Let’s start by giving a definition of pesticides. The Environmental Protection Agency (EPA) regulates the pesticide usage in the United States. According to them, a pesticide is considered every product that contains a mixture of substances, toxic to specific pests.
They come in a variety of forms such as sticks, powders, sprays, liquids, etc. Each repellent has its own purpose and they affect different species.
For example, there are insecticides that target crawling and flying insects. The mosquito spray is a common example for a product that prevents bites.
The rodenticides are used to control and destroy mice. In most cases, they come in a solid form or as a liquid bait. Fungicides are made to fight mold and mildew. For microbes, there’s a variety of disinfectants and sanitizers that prevent them from spreading.
Of course, there are other examples such as the termiticides used to control termites or the herbicides used to destroy weeds.
Are pesticides hazardous?
The pesticides are chemicals that are toxic to some organisms. They are of great value for every household, but their frequent use has risks for the human health.
Using these products in inappropriate quantities can cause great damage to our bodies. That’s why we suggest reading the safety recommendations on every label before applying the product to your home.
Shouldn’t they be safe?
You might be thinking: “I’m buying this from the local store, hence it is safe for use.” Well, the pesticide regulator in the United States – EPA, doesn’t allow manufacturers to make safety claims due to the toxic nature of the product.
From what we know, whether the poison can be lethal or not, depends heavily on the quantities used. So, the dose makes the poison and the adverse effects vary according to the amount of substance the person is exposed to.
Health effects of pesticide exposure
As we have already said above, the effects depend solely on the quantities and the type of poison. Small amounts can contribute to non-threatening issues such as irritation of the skin, nose, eyes and etc.
More severe effects include damage to the kidneys, nervous system and even the brain. Symptoms of being poisoned with a pesticide include dizziness, nausea, and even headache.
The frequent exposure to these chemicals can result in greater damage to the endocrine system, kidneys, liver or the nerves.
Is my family exposed when applied at home?
The professionals from Termite Control in Kansas City reveal that pesticides can accumulate in the air. This can happen due to the heavy use of chemical products in your household.
However, the appropriate levels can elevate from contaminated soil, dust or surfaces within the house that collects pesticides.
According to a recent research released, individuals can be exposed in three ways.
Inhalation exposure: inhaling pesticides
Dermal exposure: Absorbing them through the skin
Oral exposure: Having pesticides in their mouth or digestive tract.
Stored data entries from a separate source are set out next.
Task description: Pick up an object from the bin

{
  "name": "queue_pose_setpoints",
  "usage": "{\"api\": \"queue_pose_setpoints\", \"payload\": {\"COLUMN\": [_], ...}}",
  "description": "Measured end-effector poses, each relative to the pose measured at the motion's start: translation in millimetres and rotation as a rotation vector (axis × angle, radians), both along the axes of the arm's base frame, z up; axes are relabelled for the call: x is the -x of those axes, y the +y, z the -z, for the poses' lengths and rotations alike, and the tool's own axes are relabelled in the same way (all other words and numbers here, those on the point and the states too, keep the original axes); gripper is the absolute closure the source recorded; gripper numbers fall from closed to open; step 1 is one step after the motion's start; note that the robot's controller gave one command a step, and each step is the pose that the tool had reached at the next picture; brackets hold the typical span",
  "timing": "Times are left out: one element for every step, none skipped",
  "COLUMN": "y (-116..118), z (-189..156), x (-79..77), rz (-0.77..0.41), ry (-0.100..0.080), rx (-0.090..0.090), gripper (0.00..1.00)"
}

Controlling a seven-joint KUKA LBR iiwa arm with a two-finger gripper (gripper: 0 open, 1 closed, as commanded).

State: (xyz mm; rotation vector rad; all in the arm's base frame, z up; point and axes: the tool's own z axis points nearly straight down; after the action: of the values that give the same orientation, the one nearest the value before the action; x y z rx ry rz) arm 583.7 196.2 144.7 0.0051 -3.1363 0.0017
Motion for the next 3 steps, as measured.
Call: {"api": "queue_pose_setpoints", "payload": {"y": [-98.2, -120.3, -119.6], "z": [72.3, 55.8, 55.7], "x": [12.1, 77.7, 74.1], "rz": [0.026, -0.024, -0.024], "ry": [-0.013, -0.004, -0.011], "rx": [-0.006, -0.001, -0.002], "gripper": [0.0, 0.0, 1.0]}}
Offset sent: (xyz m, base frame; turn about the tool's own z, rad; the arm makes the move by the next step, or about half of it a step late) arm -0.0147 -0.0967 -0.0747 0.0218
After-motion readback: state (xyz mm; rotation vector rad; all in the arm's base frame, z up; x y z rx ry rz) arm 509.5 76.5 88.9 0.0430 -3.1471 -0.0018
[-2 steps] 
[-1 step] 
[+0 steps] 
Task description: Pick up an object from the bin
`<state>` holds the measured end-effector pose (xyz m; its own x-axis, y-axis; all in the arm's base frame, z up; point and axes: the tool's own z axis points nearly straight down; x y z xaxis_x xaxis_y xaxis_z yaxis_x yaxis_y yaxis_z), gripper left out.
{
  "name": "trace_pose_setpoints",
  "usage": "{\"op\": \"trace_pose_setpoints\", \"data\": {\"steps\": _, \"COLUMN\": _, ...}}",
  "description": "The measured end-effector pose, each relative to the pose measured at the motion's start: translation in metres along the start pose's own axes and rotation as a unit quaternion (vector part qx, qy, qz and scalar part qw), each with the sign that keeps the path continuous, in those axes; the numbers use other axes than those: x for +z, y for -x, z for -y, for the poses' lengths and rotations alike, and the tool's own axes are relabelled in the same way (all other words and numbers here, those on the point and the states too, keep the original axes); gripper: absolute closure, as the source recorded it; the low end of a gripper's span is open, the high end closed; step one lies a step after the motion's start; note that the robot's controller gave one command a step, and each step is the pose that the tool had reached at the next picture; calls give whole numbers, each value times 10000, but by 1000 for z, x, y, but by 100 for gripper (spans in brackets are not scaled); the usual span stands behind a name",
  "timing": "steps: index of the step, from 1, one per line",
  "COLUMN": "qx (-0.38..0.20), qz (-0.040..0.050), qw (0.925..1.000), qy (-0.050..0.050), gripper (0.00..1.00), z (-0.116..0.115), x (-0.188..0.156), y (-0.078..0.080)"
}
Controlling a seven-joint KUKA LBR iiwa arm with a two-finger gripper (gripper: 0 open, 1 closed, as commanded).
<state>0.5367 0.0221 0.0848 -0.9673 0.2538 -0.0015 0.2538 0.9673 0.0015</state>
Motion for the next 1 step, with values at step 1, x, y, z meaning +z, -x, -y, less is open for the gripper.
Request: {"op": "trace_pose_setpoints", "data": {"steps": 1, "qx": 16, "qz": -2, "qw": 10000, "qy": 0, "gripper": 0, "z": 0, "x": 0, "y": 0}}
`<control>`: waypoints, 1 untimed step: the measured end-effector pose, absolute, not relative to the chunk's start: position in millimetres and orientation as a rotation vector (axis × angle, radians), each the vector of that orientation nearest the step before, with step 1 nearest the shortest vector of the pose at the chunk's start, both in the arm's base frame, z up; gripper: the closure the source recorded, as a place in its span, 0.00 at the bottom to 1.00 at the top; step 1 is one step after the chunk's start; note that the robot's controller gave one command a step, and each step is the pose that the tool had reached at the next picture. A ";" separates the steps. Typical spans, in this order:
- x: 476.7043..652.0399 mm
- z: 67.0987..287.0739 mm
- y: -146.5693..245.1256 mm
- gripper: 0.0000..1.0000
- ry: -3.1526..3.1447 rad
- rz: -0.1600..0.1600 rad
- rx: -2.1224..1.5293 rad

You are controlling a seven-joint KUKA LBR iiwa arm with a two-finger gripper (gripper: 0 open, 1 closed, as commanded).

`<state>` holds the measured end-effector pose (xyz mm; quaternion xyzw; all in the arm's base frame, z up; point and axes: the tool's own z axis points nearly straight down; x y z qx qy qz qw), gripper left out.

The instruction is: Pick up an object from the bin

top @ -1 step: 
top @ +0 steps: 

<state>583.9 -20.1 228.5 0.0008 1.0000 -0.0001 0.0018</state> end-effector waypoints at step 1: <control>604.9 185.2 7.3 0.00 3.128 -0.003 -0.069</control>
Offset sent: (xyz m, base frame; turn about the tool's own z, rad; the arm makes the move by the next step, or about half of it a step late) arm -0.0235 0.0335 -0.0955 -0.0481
Moreover, a recent report from the American Association of Poison Control Centers, there are more than 92,000 people
How to reduce exposure?
First, you can start by experimenting with non-chemical products, before proceeding with the heavy artillery. When buying a pesticide, it is important to identify the pest and see whether it listed by the brand.
It is of great importance to follow the guidelines on the label strictly. Most labels have specified quantity and time that must be followed to prevent any harm to our health.
After a pesticide use, open all windows and doors to ventilate the area and remove the chemicals. Only then, you can safely reside within your house.